◆ **TASK BRIEF**
Transcribe every line below exactly; no image goes into the output.

..............................

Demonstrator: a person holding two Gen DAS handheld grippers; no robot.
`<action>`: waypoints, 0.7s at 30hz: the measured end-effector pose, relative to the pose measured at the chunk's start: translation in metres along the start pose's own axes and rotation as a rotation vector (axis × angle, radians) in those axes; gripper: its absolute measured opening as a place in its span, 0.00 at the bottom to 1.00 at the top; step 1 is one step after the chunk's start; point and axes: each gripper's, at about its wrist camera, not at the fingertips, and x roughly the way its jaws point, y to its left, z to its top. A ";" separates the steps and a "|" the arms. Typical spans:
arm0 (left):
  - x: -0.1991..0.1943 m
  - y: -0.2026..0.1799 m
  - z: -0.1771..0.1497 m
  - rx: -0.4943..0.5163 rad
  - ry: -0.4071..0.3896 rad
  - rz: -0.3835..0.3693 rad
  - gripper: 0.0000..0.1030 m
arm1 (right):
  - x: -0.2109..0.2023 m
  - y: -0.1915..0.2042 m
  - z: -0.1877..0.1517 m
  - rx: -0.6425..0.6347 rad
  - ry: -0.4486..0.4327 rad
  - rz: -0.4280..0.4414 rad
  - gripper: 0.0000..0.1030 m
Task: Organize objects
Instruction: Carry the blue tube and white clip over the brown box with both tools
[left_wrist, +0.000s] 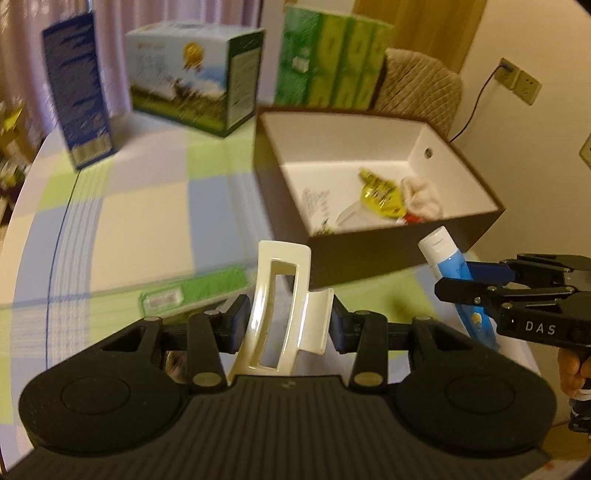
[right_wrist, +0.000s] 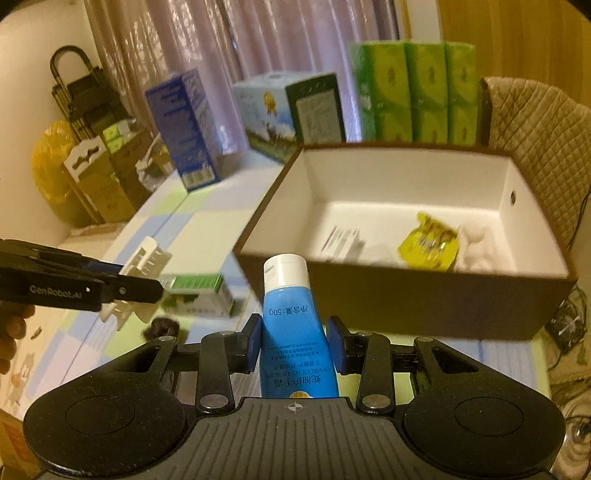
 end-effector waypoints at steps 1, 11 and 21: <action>0.002 -0.005 0.007 0.009 -0.009 -0.003 0.38 | -0.002 -0.004 0.005 -0.002 -0.011 0.000 0.33; 0.032 -0.042 0.077 0.071 -0.070 0.011 0.38 | -0.006 -0.045 0.068 -0.051 -0.106 -0.009 0.33; 0.090 -0.069 0.135 0.124 -0.038 0.042 0.38 | 0.033 -0.090 0.119 -0.110 -0.070 -0.037 0.33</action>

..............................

◆ **RESULT OF THIS TASK**
Demonstrator: a person holding two Gen DAS handheld grippers; no robot.
`<action>`: waypoints, 0.7s at 30hz: the measured end-effector pose, relative to the pose measured at the chunk's start: translation in metres along the start pose's own axes and rotation as a rotation vector (axis × angle, radians) in those axes; gripper: its absolute measured opening as a place in its span, 0.00 at the bottom to 1.00 at the top; step 1 is one step after the chunk's start; point and axes: each gripper's, at about its wrist camera, not at the fingertips, and x roughly the way its jaws point, y to its left, z to its top. A ";" separates the steps and a "|" the arms. Typical spans:
arm0 (left):
  - x: -0.1991..0.1943 m
  - y: -0.2026..0.1799 m
  - z: -0.1771..0.1497 m
  - rx: -0.4943..0.5163 rad
  - ry: -0.4071..0.3896 rad
  - rz: -0.3835..0.3693 rad
  - gripper: 0.0000..0.1030 m
arm1 (right):
  - x: -0.2109..0.2023 m
  - y: -0.1915..0.2042 m
  - z: -0.1877..0.1517 m
  - rx: -0.6425..0.6347 rad
  - ry: -0.4486..0.4327 rad
  - rz: -0.4280..0.4414 rad
  - gripper: 0.0000..0.1030 m
Task: Organize objects
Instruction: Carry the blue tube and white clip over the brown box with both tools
[left_wrist, +0.000s] 
[right_wrist, +0.000s] 
 end-effector waypoints at steps 1, 11 and 21: <action>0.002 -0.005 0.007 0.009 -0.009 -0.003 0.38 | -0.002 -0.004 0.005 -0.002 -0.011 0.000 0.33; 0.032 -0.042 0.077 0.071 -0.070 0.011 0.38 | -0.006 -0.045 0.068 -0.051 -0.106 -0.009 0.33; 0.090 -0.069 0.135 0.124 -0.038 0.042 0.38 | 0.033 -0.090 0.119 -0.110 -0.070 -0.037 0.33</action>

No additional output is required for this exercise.